Paroisse principale dédiée à Santa María et deux paroisses de quartier, archiprêtré d’Irun, diocèse de Saint-Sébastien. Chapelles de Sto. Crucifixo, Sancti Spiritus, Sta. María de Guadalupe, Nuestra Señora de la Gracia, de Montserrat, Sta. Bárbara, San Bartolomé, San Phelipe et Jacobe, Sta. María Magdalena, Santiago et San Telmo. Couvent des Capucins de San Francisco. L’archiprêtré de Fuenterrabía, ainsi que la dîme de Baztán et Bertizarana, appartinrent jusqu’au premier quart du XVIIIᵉ siècle au diocèse de Bayonne. Le 23 juin 1714, Philippe V d’Espagne confirma l’acte d’échange de biens par lequel Bayonne renonçait aux biens susmentionnés en échange de ceux détenus par Roncevaux en Basse-Navarre et zones limitrophes. Voir BASSE-NAVARRE. L’archiprêtré comprenant Oiartzun, Errenteria, Lezo, Pasaia, Irun et Hondarribia passa ensuite au diocèse de Pampelune. Le patronage de la paroisse appartenait à la ville elle-même, représentée par son Conseil municipal. Elle était desservie par un vicaire, qui est curé propre et chapelain majeur, et quatre bénéficiaires. La présentation de ces postes, conformément à une ordonnance établie par la ville et confirmée par le Conseil royal le 26 août 1700, devait se faire par trois habitants conseillers tirés au sort parmi six autres désignés de la même manière. L’élection devait porter sur des sujets dignes, aptes et suffisants, enfants patrimoniaux de la même ville. Dans le faubourg de la Marina, une autre paroisse dédiée à la Magdalena fut détruite en 1684 par la poudre fabriquée à proximité. Elle fut ensuite réparée comme chapelle.
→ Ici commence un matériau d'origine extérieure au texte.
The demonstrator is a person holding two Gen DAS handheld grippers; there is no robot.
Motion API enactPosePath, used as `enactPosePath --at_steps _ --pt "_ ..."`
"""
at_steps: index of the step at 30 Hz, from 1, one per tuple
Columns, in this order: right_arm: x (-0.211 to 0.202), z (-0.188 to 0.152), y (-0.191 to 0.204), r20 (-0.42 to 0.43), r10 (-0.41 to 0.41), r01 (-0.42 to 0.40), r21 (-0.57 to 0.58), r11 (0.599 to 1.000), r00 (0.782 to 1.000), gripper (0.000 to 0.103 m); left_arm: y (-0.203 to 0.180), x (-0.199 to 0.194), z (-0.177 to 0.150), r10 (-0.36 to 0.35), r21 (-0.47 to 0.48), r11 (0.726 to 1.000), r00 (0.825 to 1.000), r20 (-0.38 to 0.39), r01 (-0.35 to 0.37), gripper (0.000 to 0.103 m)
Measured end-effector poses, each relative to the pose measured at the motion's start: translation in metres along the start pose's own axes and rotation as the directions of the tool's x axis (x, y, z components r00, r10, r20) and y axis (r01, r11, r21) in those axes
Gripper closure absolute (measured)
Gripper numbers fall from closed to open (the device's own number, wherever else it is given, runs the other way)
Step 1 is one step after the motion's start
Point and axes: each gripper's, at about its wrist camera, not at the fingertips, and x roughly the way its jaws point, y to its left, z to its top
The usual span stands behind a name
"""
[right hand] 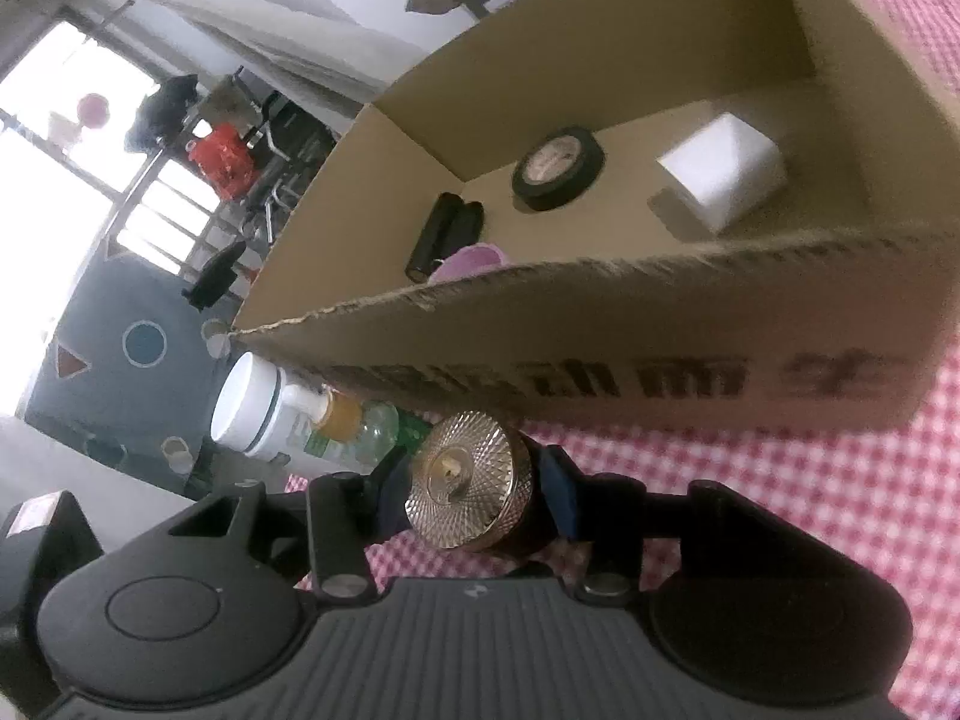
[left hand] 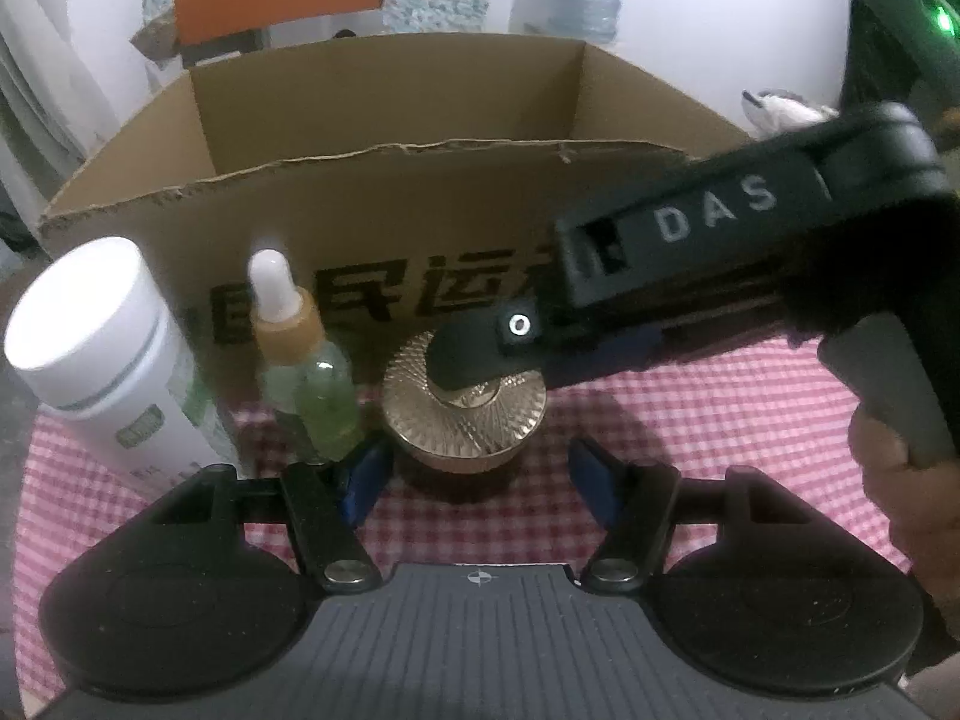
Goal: Organize rigid objects
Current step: 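Return the right tool to the table and grasp the gold-lidded jar, then lift the gold-lidded jar off the table with the right tool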
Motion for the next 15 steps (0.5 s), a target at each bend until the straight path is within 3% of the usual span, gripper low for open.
enactPosePath --at_steps 5,11,15 --pt "-0.022 -0.013 -0.011 0.011 -0.027 0.027 0.032 0.999 1.0 0.052 -0.014 -0.003 -0.002 -0.077 0.044 0.996 0.997 -0.02 0.078 0.038" --pt "-0.052 -0.03 -0.029 0.017 -0.041 0.039 0.101 0.994 0.999 0.052 -0.03 -0.006 -0.007 -0.185 0.078 0.979 0.981 -0.05 0.189 0.038" --pt "-0.064 -0.038 -0.038 0.036 -0.03 0.026 0.132 0.991 0.999 0.052 -0.041 -0.006 -0.007 -0.162 0.126 0.978 0.986 -0.042 0.166 0.037"
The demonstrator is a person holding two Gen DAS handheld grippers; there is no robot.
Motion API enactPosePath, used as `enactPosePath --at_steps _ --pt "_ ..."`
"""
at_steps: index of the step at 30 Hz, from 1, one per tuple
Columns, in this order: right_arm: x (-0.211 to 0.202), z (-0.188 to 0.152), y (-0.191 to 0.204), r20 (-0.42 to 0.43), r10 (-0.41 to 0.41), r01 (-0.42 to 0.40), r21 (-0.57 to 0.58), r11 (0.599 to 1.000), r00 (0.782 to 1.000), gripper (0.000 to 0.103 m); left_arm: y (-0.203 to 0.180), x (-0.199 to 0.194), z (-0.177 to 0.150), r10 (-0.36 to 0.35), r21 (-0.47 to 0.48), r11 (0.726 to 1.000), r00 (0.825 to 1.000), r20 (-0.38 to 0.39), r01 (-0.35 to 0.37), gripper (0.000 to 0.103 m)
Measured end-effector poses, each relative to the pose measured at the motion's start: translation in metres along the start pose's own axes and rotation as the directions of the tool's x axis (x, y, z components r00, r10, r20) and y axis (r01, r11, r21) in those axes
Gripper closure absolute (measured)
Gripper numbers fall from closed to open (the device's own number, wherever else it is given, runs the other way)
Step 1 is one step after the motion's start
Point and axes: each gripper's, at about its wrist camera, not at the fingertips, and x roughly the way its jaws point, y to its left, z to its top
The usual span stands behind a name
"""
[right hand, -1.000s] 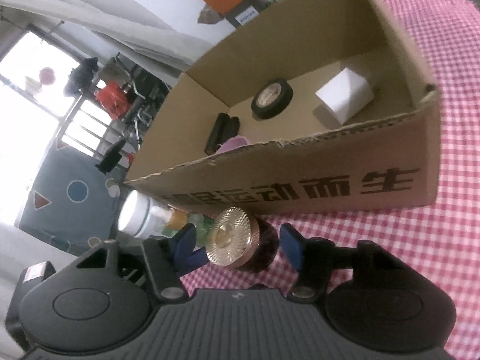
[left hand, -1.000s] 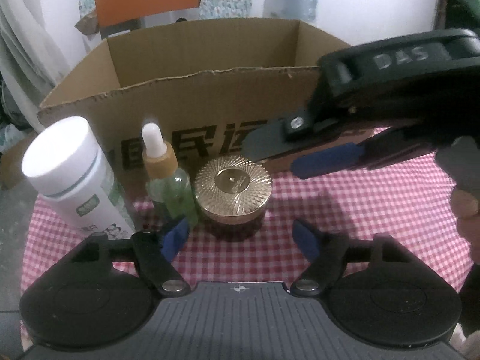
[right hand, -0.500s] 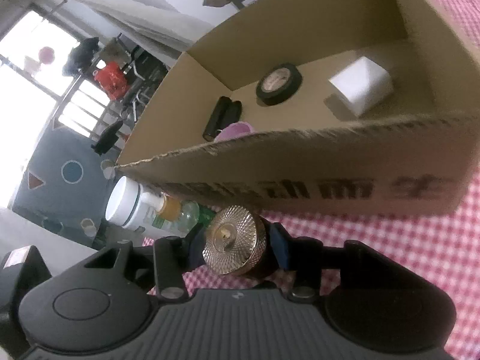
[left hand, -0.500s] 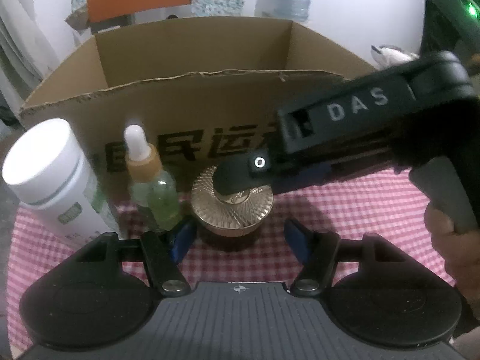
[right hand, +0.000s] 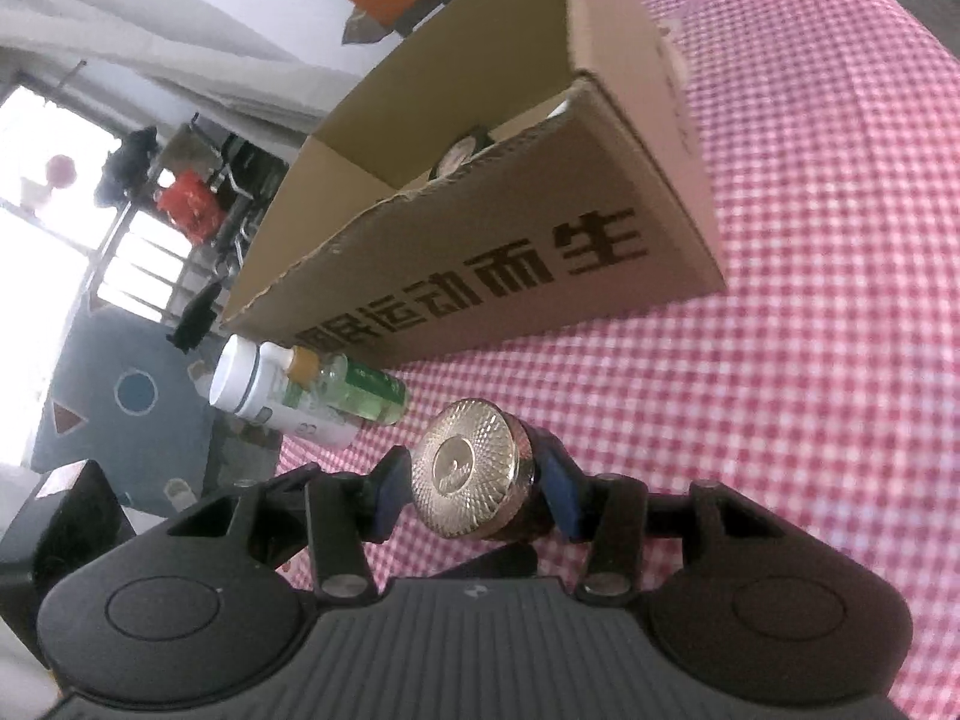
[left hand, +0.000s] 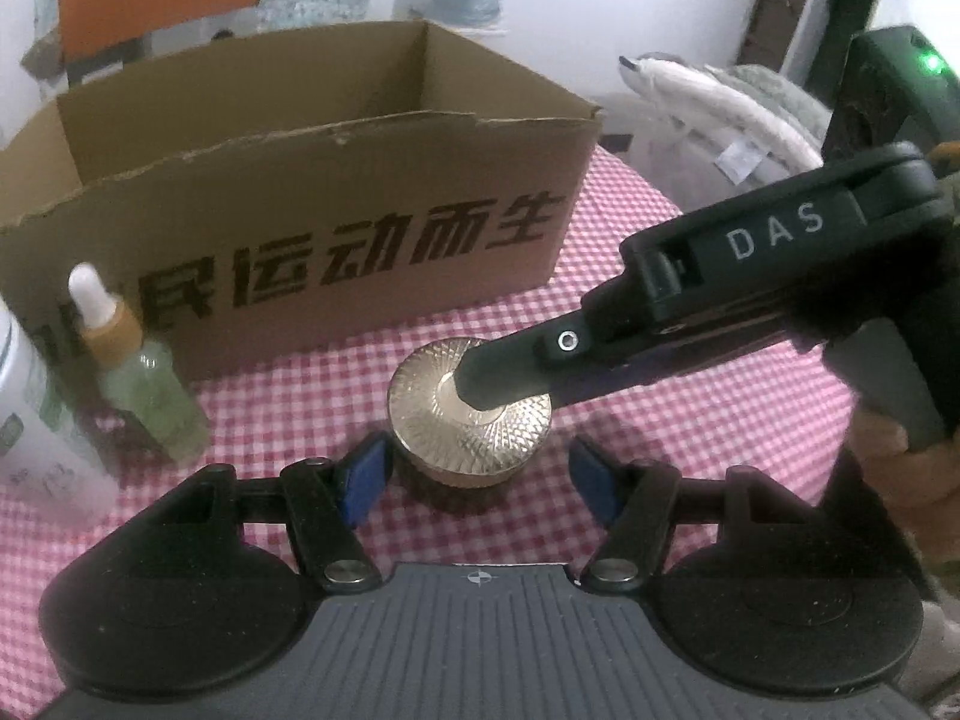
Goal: Organize rigid objects
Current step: 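Lift the gold-lidded jar off the table with the right tool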
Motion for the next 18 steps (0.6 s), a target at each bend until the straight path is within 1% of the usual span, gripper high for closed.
enactPosePath --at_steps 4,7,8,12,18 --pt "-0.004 -0.002 -0.005 0.018 -0.003 0.002 0.024 1.0 1.0 0.052 -0.011 0.006 0.0 0.052 0.051 0.997 0.999 -0.018 -0.051 0.037" --pt "-0.004 -0.003 -0.008 0.021 -0.002 0.001 0.032 0.999 1.0 0.052 -0.015 0.011 0.002 0.081 0.072 0.994 0.996 -0.021 -0.079 0.038" --pt "-0.004 -0.003 -0.009 0.021 -0.002 0.001 0.033 0.999 1.0 0.052 -0.017 0.014 0.003 0.089 0.074 0.993 0.996 -0.021 -0.087 0.038" --pt "0.0 -0.006 -0.009 0.025 -0.001 0.001 0.038 0.999 1.0 0.052 -0.021 0.02 0.006 0.123 0.069 0.99 0.992 -0.019 -0.122 0.046" --pt "0.007 -0.011 -0.007 0.02 0.011 -0.012 0.042 0.999 1.0 0.052 -0.024 0.023 0.01 0.135 0.056 0.99 0.991 -0.021 -0.133 0.047"
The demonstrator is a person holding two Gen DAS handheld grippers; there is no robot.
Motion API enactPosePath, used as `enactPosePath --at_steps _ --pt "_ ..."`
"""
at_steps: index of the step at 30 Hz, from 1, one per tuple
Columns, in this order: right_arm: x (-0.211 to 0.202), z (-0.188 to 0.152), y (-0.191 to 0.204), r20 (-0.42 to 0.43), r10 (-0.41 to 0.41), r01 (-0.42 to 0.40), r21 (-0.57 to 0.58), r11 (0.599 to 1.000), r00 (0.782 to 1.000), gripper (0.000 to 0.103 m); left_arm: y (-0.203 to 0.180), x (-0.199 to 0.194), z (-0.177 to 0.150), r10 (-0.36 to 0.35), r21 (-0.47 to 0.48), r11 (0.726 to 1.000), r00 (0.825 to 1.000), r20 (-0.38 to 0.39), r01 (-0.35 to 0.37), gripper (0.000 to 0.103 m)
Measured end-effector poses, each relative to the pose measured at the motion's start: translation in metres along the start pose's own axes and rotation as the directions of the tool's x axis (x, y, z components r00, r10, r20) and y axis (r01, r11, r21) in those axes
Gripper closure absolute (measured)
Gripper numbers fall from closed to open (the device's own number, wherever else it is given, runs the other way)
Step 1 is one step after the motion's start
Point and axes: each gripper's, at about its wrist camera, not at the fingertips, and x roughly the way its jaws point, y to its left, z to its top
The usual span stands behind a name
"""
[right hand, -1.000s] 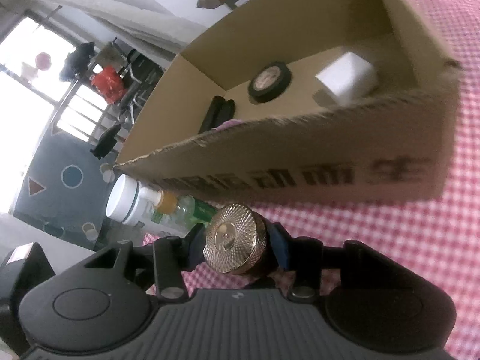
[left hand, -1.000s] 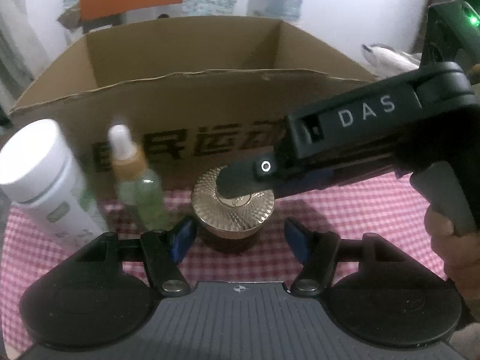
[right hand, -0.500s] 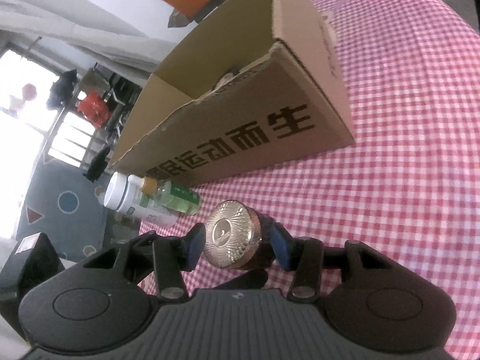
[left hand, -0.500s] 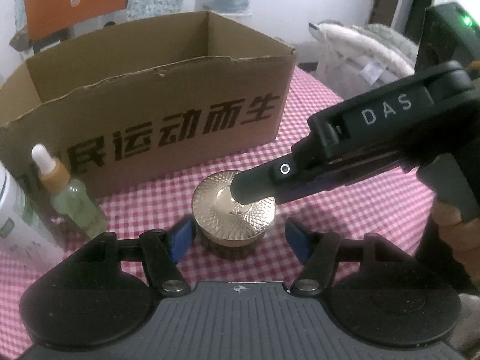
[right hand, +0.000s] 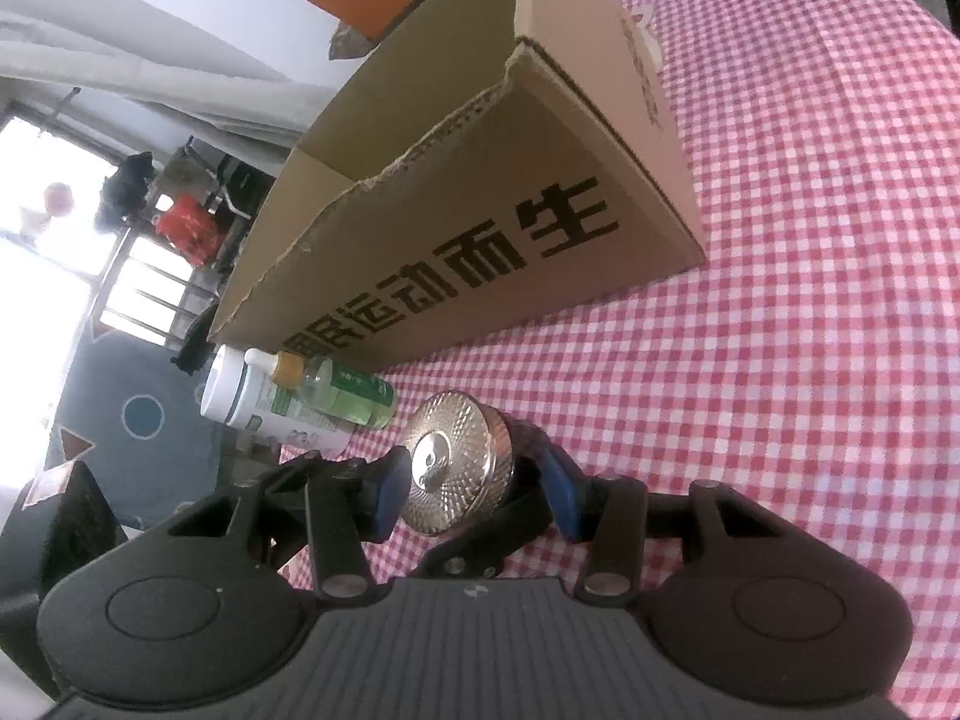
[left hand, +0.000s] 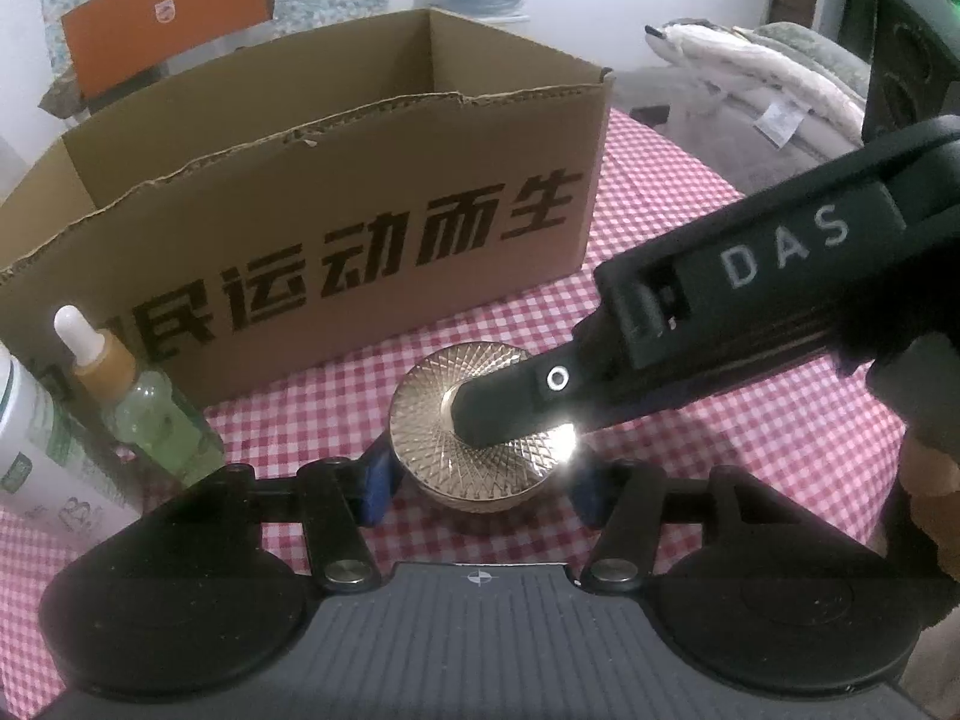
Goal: Organize rigid objects
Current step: 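Lift the gold-lidded jar off the table with the right tool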
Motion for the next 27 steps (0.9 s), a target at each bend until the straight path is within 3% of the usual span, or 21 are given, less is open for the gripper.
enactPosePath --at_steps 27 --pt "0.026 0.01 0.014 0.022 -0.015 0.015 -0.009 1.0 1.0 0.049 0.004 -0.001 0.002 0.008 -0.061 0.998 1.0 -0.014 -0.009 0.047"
À l’intérieur des murs, existait également, jusqu’en 1719, un temple dédié à San Miguel. Démoli à cette époque, une partie de ses ruines servit de magasin à poudre jusqu’à sa destruction totale en 1794 par les conventionnels, qui détruisirent également la chapelle royale de la porte de Santa María. Le couvent des Capucines, situé sur la route d’Irun et à distance appropriée pour desservir les deux populations, fut fondé par la ville en 1664, par un vœu fait lors du siège de 1638. Il comptait généralement de 12 à 14 prêtres, 3 ou 4 laïcs et autant de donataires. Après l’extinction des réguliers, le bâtiment resta sans affectation et en ruines. Il y avait un cimetière depuis 1871 au pied du jardin des Capucins, éloigné du chemin.